## THE TASK
List the lines of this listing that hold the word "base".

*** Opening of INPUT DATA ***

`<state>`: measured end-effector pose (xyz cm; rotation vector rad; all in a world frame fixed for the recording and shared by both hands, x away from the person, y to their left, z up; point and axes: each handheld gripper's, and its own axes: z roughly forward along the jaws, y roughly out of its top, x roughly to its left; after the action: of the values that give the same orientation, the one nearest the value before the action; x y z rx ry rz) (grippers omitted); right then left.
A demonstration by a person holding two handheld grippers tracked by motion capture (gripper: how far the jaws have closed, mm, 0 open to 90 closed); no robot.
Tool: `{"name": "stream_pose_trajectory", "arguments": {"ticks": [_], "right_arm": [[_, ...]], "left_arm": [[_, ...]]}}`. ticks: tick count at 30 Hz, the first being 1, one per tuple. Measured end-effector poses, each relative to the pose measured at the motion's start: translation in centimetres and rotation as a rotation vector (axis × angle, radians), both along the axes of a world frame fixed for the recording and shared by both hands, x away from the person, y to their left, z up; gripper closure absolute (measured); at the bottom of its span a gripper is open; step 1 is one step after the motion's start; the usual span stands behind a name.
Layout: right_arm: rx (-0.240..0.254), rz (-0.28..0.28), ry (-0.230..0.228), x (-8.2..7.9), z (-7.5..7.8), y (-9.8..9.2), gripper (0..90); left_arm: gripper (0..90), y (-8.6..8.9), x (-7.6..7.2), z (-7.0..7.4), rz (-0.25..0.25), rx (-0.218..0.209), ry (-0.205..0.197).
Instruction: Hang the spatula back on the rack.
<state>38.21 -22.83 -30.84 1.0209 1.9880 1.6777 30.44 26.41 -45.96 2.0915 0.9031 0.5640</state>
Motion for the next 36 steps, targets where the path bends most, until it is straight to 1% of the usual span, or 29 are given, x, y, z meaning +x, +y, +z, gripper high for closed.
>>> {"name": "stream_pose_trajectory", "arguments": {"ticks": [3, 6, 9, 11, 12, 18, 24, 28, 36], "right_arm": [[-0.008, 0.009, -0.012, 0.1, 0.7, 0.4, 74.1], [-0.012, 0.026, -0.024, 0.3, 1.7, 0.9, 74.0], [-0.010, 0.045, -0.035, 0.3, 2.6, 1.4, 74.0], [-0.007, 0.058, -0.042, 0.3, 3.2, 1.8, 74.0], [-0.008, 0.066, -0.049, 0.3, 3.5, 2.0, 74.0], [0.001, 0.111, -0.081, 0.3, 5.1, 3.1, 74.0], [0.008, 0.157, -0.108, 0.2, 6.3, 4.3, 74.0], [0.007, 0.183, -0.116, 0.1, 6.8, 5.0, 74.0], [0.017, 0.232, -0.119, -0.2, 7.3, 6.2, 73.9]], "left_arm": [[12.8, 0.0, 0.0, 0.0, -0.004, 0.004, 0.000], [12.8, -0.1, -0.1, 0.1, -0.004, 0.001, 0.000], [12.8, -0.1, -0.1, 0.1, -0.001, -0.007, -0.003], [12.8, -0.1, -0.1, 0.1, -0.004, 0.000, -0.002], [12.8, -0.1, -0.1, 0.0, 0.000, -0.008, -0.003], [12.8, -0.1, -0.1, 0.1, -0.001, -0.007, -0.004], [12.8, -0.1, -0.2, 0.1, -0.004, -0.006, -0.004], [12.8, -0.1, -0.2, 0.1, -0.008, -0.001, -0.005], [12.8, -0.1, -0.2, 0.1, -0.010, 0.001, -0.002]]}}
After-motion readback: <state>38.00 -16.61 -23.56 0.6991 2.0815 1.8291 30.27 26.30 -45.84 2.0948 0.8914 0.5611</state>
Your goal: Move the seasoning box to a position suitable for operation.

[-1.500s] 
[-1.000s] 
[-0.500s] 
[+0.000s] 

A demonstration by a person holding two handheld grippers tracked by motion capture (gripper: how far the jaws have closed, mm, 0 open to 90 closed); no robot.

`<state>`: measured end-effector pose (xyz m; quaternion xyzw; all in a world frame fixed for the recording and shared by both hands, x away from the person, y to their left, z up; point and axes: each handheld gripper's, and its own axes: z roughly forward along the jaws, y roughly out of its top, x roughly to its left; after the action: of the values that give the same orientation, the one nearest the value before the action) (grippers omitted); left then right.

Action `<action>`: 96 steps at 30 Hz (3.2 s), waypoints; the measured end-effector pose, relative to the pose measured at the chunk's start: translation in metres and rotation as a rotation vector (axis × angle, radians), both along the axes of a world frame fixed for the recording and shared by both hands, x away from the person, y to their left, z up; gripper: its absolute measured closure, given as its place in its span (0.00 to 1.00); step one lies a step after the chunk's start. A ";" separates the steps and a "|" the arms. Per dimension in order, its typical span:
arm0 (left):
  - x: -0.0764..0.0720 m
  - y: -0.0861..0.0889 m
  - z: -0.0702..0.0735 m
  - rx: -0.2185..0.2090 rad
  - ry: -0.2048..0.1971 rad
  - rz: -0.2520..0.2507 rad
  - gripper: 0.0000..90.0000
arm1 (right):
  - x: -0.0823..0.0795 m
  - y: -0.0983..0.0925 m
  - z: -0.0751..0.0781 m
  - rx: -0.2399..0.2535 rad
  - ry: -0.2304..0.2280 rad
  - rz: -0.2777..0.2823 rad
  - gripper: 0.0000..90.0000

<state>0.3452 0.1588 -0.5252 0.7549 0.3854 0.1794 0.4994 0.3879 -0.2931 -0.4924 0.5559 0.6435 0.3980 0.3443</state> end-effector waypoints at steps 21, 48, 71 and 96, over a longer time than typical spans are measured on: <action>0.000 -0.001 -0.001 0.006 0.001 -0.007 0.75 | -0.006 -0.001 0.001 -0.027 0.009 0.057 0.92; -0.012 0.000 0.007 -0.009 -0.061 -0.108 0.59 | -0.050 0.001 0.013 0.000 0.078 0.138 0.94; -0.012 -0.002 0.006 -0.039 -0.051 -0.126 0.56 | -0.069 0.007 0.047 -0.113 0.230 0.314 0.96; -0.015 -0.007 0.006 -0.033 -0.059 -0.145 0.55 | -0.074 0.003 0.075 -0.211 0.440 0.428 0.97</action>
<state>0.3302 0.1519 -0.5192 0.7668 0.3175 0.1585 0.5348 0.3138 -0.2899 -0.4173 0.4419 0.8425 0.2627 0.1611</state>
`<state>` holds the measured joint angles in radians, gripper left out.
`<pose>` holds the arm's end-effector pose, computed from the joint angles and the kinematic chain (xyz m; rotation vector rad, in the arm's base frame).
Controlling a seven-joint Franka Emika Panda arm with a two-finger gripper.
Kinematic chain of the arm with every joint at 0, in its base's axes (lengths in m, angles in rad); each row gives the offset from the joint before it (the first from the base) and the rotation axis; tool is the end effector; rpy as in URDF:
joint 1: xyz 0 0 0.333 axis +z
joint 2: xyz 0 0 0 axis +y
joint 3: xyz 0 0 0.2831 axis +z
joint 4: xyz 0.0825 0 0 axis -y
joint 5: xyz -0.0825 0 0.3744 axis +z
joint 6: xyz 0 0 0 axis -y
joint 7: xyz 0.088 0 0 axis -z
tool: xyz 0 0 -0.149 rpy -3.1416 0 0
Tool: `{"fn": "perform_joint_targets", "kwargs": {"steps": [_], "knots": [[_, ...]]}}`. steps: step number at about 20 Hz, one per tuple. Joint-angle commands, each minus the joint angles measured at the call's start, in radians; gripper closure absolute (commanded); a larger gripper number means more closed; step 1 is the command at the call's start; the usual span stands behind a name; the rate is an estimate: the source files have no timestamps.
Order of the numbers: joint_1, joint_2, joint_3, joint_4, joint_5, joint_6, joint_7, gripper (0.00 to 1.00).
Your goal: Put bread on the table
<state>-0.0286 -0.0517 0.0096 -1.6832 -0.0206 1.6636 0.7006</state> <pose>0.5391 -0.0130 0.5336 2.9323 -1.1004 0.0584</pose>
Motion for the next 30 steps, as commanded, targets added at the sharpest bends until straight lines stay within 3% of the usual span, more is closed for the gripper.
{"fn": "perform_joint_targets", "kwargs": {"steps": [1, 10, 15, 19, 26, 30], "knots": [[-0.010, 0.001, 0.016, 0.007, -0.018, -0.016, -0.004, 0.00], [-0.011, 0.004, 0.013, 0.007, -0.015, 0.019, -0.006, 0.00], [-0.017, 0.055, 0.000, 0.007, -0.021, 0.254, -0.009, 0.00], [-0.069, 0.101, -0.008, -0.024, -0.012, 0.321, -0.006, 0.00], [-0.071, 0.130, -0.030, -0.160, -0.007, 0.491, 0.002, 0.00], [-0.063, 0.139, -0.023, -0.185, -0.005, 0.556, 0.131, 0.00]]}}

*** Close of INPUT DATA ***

## RESPONSE AREA
`<pose>` holds the arm's end-effector pose, computed from the joint angles and the kinematic chain (xyz m; rotation vector rad, in the arm's base frame).
Kinematic chain of the arm with every joint at 0, in its base's axes (lengths in m, angles in rad); each row gives the offset from the joint before it (the first from the base) and the rotation axis; tool is the end effector; rpy as in URDF:

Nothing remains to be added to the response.